What is Cyber Resilience and how can you achieve it?

Self-Healing: The only true resilience

Written by Ray Powell
Channel Director for EMEA – Absolute

As the cyberthreat landscape darkens each day, the term, cyber resilience is increasing in importance.

A cyber resilient company is in the best position to prepare for, respond to, and recover from a cyberattack. Being resilient, however, means much more than attack prevention or response. A cyber resilient enterprise can continue to function during an attack and is agile enough to adapt and recover from the incident.

While a protection-focused approach may have worked in the past, today’s enterprise must now move to adopt a strategy that is based more on endpoint resilience which, beyond protection, emphasises adaptability, exposure reduction, information gathering and discovery.

Cyber resilience transcends technology and can protect the interests of everyone involved, including the C-suite, staff, shareholders, and the board of directors.

Resilience comes down to having a self-healing capability. Think of it this way: if your company must rely on an external source to resurrect you, then you can’t call yourself resilient. Only those organisations with a self-healing property (being able to recover without human intervention) can be truly classified as resilient.

Ultimately, if the organisation has its eye on becoming more resilient, then it must incorporate technologies with the capacity of self-healing. Running around putting things back together isn’t the preferred state of a resilient enterprise.

SELF-HEALING: THE ONLY TRUE RESILIENCE

In the hardware world, we buy and deploy redundant systems: multiple firewalls, routers, switches, clouds, and cables. We do this because we expect our hardware defences to fail; there’s even a name for it: “failover”. The other term used often is High Availability, which just means more hardware deployed for failover.

In the software universe, the equivalent is resilience. But unlike hardware, you can’t just have clones of the same tools, controls, apps, and agents that play understudy to the primary control. When the primary control fails, the clone steps into the spotlight is not an idea that exists with software.

So, enterprises need to rely on resilient software controls, apps, and agents. But the only way you can claim you are resilient is if you have a self-healing capability. Without it, you don’t have the replacement, so there is no failover. It’s a crack in your security fabric.

IT ALL STARTS WITH A FRAMEWORK

While this resiliency may sound daunting and difficult to achieve, thankfully there is an existing framework from which the enterprise can leverage to improve their resiliency. The NIST Cybersecurity Framework (NIST CSF) outlines specific actions that organisations can perform to see success in their cyber security programs.

The five pillars or actions of the NIST CSF are:

IDENTIFY

Identify each endpoint for a comprehensive inventory
Identify authorised and unauthorised hardware and software
Prioritise endpoints based on classification, criticality, and business use
Benchmark device controls against security standards and policy
Quantify risk based on device vulnerabilities and exposures
Catalogue device, data, user, and application relationships across the end point population

PROTECT

Gain physical access control and geofencing for distributed endpoints
Freeze, delete, and wipe devices through remote commands
Enable secure remote access systems (e.g.

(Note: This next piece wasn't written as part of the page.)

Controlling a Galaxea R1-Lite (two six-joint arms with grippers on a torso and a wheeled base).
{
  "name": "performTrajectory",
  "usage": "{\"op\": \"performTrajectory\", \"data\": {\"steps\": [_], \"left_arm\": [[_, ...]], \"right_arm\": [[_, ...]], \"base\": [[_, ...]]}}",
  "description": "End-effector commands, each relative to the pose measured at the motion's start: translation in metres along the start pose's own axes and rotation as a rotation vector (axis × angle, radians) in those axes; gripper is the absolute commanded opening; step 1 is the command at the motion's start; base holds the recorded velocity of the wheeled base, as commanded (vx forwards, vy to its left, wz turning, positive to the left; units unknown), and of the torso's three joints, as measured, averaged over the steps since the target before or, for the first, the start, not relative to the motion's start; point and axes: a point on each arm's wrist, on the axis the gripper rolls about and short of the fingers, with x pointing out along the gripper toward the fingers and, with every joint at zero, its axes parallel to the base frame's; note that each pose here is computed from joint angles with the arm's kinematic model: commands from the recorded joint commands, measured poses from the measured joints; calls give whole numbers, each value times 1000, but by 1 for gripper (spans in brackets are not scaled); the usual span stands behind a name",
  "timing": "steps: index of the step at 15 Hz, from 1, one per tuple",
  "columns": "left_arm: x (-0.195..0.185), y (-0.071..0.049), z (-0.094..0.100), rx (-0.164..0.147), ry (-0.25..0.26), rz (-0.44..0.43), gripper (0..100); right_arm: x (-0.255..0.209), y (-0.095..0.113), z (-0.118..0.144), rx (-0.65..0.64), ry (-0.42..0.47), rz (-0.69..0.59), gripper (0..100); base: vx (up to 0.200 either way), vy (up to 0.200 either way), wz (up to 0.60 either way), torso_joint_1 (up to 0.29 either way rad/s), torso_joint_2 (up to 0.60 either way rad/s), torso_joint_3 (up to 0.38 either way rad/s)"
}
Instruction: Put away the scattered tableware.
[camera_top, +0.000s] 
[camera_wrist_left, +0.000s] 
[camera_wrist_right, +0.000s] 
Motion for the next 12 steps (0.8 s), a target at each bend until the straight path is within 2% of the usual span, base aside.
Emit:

VPN) on all endpoints
Validate and restore encryption for at-risk data
Automate validation for data integrity in software, firmware, and cloud storage apps
Control communication from endpoints to the corporate network or domain
Authorize telemetry analysis and remote command for maintenance and repair

DETECT

Establish baseline behaviours for users, data, devices, and applications
Unify asset intelligence across the device population
Monitor user activity and enforce role-based security controls
Score high-risk users with access to sensitive data
Access geo-tracking and user-device awareness
Detect and log configuration changes

RESPOND

Utilize dynamic remediation and control changes
Perform role-based access control for in-console response commands
Deliver continuous device logs and forensic documentation
Isolate a device or group of devices for containment
Push control changes to prevent spread of detected compromise
Command hotfixes to mitigate indicators of exposure (IOEs)

RECOVER

Enforce policies within device controls
Monitor device use and locally accessed sensitive data
Control incident investigations, digital forensics, and documentation
Augment and push new controls for endpoint hygiene
Access documentation instantly for continuous improvement to endpoint hygiene and data protection

A BLUEPRINT FOR RESILIENCE

Each focal point of the NIST CSF is designed for resilient cyber defence and protection and aims to ensure data confidentiality, integrity, and availability. Much of the work that’s needed to be resilient is simply doing the basics: patching, strong authentication, control monitoring, etc.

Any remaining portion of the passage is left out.